» **WORK REQUIRED**
Return, exactly and in full, the lines of the records below starting at the one with "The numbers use" and ending at the one with "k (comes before", and no other lines.

» **DATA**
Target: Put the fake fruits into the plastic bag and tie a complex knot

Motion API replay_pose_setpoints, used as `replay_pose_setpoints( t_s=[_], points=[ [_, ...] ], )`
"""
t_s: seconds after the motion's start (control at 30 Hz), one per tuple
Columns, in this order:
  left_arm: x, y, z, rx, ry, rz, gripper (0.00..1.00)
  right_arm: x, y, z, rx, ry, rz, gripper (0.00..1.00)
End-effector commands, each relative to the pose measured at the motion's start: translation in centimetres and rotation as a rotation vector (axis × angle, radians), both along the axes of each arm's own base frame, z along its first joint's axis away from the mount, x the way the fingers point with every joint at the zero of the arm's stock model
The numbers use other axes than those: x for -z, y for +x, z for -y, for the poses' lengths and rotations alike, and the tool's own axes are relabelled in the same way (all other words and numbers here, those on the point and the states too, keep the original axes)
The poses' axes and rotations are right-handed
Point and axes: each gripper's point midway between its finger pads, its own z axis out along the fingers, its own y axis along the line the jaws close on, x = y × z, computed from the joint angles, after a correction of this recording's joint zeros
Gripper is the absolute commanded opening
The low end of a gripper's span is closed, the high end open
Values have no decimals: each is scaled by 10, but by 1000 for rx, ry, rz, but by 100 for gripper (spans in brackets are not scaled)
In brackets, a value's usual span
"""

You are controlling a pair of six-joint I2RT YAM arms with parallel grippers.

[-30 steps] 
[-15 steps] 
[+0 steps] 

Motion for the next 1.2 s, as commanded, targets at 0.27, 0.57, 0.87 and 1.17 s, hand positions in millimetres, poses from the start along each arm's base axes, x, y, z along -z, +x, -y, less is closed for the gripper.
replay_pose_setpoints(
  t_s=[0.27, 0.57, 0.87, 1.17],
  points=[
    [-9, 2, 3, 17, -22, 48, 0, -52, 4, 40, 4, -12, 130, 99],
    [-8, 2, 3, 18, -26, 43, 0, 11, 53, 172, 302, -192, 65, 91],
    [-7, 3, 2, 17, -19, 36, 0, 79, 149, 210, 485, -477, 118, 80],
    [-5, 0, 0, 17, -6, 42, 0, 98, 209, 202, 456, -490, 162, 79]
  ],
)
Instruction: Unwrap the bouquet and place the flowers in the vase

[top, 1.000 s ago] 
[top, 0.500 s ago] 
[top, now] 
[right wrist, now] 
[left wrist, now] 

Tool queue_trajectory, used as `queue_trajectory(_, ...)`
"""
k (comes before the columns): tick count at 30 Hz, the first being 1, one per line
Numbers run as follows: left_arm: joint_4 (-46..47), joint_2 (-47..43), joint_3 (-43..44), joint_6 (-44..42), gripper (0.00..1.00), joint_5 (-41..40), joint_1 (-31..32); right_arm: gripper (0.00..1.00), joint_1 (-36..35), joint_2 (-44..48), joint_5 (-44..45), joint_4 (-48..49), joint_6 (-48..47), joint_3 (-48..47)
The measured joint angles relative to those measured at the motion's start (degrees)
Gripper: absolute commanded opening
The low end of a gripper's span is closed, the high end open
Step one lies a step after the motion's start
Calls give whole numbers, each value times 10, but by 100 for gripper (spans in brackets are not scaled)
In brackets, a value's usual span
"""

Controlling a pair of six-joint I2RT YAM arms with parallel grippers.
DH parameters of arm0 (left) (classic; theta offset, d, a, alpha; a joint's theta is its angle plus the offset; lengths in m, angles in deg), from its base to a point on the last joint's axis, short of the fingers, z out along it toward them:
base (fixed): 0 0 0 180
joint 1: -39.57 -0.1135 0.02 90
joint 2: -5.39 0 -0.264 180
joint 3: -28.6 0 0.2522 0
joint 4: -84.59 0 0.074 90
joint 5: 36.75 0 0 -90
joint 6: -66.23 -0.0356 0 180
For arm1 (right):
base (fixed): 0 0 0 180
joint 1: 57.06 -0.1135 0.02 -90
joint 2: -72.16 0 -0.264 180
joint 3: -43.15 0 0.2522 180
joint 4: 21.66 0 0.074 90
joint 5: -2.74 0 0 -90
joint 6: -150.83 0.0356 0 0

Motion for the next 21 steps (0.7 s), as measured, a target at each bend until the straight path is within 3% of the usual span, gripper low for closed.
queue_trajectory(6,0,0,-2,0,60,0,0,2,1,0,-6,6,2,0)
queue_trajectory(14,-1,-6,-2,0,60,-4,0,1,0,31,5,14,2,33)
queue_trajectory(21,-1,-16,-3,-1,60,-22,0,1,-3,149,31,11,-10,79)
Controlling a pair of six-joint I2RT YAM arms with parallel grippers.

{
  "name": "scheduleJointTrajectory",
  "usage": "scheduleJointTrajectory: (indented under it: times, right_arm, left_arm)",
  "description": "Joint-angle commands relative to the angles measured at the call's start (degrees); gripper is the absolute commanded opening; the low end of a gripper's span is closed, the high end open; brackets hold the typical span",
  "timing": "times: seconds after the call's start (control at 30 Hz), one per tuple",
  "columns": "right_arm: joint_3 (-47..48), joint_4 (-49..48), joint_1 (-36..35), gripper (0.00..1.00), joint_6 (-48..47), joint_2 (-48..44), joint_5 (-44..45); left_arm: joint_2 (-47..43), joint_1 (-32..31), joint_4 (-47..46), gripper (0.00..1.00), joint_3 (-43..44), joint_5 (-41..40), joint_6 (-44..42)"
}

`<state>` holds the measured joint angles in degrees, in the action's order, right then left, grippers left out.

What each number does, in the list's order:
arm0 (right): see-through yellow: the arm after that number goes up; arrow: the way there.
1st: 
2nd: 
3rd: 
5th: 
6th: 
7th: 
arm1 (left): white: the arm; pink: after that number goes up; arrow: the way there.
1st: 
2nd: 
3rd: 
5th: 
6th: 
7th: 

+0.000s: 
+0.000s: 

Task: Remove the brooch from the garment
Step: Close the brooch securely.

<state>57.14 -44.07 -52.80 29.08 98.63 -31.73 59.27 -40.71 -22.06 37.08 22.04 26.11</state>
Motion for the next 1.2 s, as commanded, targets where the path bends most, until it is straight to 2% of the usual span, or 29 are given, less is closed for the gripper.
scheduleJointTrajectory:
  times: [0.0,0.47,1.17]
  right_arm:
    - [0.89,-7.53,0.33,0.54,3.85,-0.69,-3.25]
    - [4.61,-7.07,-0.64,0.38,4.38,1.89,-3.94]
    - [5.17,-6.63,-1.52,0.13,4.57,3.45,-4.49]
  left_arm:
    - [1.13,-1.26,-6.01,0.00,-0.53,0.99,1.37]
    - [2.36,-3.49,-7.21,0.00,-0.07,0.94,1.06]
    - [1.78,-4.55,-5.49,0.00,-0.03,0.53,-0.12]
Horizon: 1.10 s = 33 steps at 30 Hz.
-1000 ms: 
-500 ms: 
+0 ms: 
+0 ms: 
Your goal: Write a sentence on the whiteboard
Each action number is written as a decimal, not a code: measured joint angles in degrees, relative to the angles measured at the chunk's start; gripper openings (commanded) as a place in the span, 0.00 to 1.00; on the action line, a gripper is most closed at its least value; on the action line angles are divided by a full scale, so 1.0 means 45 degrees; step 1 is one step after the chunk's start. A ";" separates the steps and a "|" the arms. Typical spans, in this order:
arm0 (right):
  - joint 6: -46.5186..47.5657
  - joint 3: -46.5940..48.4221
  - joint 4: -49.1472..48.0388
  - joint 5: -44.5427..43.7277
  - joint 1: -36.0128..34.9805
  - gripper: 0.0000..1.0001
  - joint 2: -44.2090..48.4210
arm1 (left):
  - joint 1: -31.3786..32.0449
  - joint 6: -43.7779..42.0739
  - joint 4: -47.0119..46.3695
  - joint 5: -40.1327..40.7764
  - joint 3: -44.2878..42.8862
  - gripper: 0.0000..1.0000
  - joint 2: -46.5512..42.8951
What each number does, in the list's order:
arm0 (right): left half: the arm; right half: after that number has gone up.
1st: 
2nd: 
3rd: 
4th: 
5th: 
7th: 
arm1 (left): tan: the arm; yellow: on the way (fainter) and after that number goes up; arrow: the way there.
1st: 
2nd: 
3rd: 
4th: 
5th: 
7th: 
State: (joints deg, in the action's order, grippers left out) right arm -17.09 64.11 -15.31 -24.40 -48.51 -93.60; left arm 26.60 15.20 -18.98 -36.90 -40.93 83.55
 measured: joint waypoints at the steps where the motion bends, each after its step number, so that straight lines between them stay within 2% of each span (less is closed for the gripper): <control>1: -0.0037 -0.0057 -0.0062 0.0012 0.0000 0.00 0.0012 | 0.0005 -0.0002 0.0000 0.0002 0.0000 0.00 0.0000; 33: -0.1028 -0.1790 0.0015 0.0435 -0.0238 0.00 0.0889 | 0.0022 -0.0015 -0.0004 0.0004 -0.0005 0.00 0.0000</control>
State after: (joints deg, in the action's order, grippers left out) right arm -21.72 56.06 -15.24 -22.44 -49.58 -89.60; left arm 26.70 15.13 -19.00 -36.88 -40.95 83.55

» **YOUR SOLUTION**
The numbers use other axes than those: x for -z, y for +x, z for -y, for the poses' lengths and rotations alike, and the tool's own axes are relabelled in the same way (all other words and numbers here, those on the point and the states too, keep the original axes)
The poses' axes and rotations are right-handed
Point and axes: each gripper's point midway between its finger pads, its own z axis out along the fingers, its own y axis along the line the jaws close on, x = y × z, computed from the joint angles, after a correction of this recording's joint zeros
Gripper is the absolute commanded opening
The low end of a gripper's span is closed, the high end open
Values have no decimals: each is scaled by 10, but by 1000 for rx, ry, rz, but by 100 for gripper (spans in brackets are not scaled)
In brackets, a value's usual span
"""

You are controlling a pair of six-joint I2RT YAM arms with parallel grippers.

[-30 steps] 
[-15 steps] 
[+0 steps] 

Motion for the next 1.2 s, as commanded, targets at 0.27, 0.57, 0.87 and 1.17 s, hand positions in millimetres, poses from the start along each arm's base axes, x, y, z along -z, +x, -y, less is closed for the gripper.
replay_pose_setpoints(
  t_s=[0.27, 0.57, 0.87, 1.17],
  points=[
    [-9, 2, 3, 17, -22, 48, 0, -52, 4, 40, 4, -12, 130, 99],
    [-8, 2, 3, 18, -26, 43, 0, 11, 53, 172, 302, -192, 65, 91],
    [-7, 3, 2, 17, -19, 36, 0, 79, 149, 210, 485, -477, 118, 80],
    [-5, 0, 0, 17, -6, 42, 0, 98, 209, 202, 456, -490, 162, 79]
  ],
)
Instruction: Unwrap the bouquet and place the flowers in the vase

[top, 1.000 s ago] 
[top, 0.500 s ago] 
[top, now] 
[right wrist, now] 
[left wrist, now] 

Tool queue_trajectory, used as `queue_trajectory(_, ...)`
"""
k (comes before the columns): tick count at 30 Hz, the first being 1, one per line

No other output is expected for this exercise.